- [What to produce]
Report how many lines contain the word "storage" in the listing that follows. Give nothing besides the number.

(Source material Opens)

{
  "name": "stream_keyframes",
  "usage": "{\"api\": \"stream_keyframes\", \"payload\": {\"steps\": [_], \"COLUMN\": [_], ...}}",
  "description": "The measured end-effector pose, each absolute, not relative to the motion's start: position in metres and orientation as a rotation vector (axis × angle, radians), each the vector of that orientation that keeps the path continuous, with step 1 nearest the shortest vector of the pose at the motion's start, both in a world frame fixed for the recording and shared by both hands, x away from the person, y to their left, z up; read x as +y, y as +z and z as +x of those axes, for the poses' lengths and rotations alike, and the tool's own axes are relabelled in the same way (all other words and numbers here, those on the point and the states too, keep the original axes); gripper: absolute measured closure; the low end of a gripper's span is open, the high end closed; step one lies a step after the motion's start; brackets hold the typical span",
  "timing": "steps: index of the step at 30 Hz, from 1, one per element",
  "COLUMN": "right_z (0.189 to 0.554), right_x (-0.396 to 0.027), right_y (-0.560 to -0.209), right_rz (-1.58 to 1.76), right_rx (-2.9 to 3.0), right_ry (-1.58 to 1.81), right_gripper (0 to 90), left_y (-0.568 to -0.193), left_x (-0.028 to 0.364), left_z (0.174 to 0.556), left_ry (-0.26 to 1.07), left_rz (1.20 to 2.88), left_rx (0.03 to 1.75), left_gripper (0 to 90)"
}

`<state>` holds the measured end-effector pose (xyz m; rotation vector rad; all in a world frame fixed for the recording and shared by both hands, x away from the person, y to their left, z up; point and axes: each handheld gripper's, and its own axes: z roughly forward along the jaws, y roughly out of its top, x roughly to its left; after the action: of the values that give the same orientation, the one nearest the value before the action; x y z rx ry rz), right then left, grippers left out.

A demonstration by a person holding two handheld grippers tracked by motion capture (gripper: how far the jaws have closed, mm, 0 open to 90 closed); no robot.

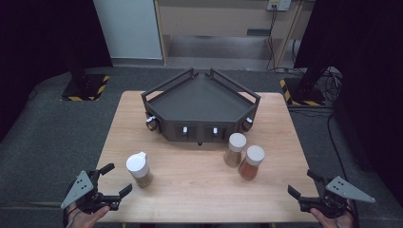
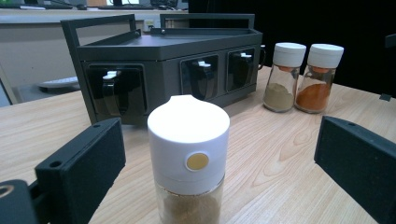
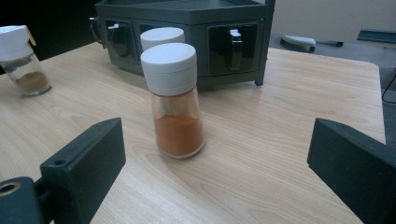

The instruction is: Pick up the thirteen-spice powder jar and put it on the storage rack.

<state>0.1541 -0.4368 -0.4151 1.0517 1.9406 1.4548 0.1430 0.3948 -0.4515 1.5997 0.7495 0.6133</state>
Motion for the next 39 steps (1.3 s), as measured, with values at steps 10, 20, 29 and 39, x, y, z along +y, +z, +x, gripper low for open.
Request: {"api": "stream_keyframes", "payload": {"steps": [10, 20, 29, 39], "right_z": [0.156, 0.156, 0.157, 0.158], "right_x": [-0.438, -0.437, -0.437, -0.437], "right_y": [-0.415, -0.414, -0.413, -0.412], "right_rz": [1.052, 1.032, 1.021, 1.009], "right_rx": [1.952, 1.972, 1.997, 2.015], "right_ry": [1.463, 1.465, 1.472, 1.469], "right_gripper": [4.9, 4.5, 4.4, 4.4], "left_y": [-0.454, -0.448, -0.444, -0.435], "left_x": [0.397, 0.395, 0.392, 0.392], "left_z": [0.144, 0.141, 0.138, 0.134], "left_ry": [0.595, 0.597, 0.61, 0.604], "left_rz": [1.591, 1.623, 1.634, 1.648], "left_rx": [0.765, 0.765, 0.783, 0.795], "left_gripper": [0.5, 0.5, 0.5, 0.5]}}
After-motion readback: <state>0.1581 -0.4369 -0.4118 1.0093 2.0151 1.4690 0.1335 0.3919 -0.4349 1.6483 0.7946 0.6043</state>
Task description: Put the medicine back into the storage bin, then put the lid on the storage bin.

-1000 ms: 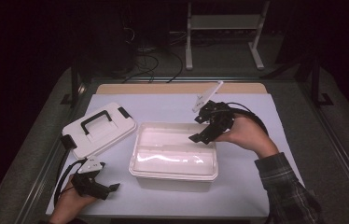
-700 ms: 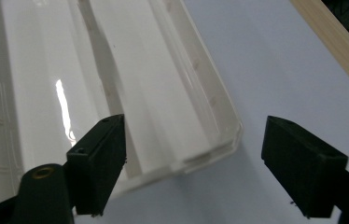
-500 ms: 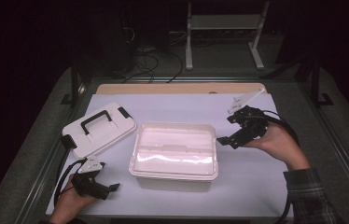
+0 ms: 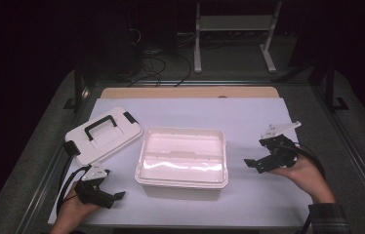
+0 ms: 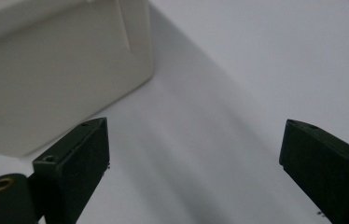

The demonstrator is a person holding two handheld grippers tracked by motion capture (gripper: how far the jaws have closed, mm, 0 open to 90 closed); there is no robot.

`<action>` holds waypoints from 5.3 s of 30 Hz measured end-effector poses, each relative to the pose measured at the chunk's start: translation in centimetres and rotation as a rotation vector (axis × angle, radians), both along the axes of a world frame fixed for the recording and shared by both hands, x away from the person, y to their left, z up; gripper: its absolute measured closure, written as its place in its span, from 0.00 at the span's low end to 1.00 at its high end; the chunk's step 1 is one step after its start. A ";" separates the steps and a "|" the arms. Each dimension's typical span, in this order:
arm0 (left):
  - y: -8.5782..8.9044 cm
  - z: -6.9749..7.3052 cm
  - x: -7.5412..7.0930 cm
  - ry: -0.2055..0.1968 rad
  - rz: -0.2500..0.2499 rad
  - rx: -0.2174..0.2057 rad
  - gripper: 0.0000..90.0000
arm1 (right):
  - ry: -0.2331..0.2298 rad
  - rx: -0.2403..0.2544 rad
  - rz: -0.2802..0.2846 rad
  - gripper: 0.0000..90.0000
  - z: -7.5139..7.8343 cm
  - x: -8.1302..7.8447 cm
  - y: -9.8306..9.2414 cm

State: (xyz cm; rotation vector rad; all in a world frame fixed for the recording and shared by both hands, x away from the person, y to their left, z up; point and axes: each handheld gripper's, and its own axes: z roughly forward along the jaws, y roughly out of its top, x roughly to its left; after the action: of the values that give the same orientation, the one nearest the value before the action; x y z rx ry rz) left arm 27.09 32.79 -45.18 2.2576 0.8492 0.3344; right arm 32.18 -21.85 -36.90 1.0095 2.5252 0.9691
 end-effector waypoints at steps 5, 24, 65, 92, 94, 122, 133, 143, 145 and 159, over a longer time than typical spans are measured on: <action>0.0 0.0 0.0 -0.001 0.000 0.003 0.00 | 0.002 0.007 -0.063 0.09 -3.0 -0.6 -0.7; 0.3 2.8 -0.1 0.002 0.021 0.006 0.05 | -0.021 0.030 -0.177 0.02 -9.0 -2.9 -1.1; 4.6 11.4 11.1 0.043 0.093 0.085 0.25 | -0.020 0.031 -0.179 0.02 -9.0 -2.9 -1.1; 6.3 10.4 19.8 0.157 0.090 0.163 0.42 | -0.020 0.031 -0.179 0.02 -9.0 -2.9 -1.1; 6.3 10.2 20.4 0.175 0.084 0.175 0.44 | -0.020 0.031 -0.179 0.02 -9.0 -2.9 -1.1; 4.8 8.3 22.1 0.286 -0.025 0.279 0.93 | -0.020 0.032 -0.178 0.02 -9.0 -2.9 -1.1; 4.3 12.1 21.0 0.263 -0.045 0.255 0.93 | -0.020 0.032 -0.179 0.02 -9.0 -3.0 -1.1; 4.0 16.2 19.5 0.235 -0.094 0.209 0.93 | -0.020 0.032 -0.178 0.02 -9.0 -3.0 -1.1; 3.8 16.8 19.3 0.228 -0.103 0.212 0.93 | -0.020 0.032 -0.178 0.02 -9.0 -3.0 -1.1; 1.4 20.8 17.4 0.188 -0.209 0.183 0.93 | -0.020 0.034 -0.179 0.02 -9.0 -3.0 -1.1</action>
State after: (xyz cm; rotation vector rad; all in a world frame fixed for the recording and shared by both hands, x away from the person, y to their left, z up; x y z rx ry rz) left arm 44.45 34.17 -24.36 2.5536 0.6903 0.1086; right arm 29.22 -22.96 -45.95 1.2053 2.3614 0.9677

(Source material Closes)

- [Answer to this problem]
2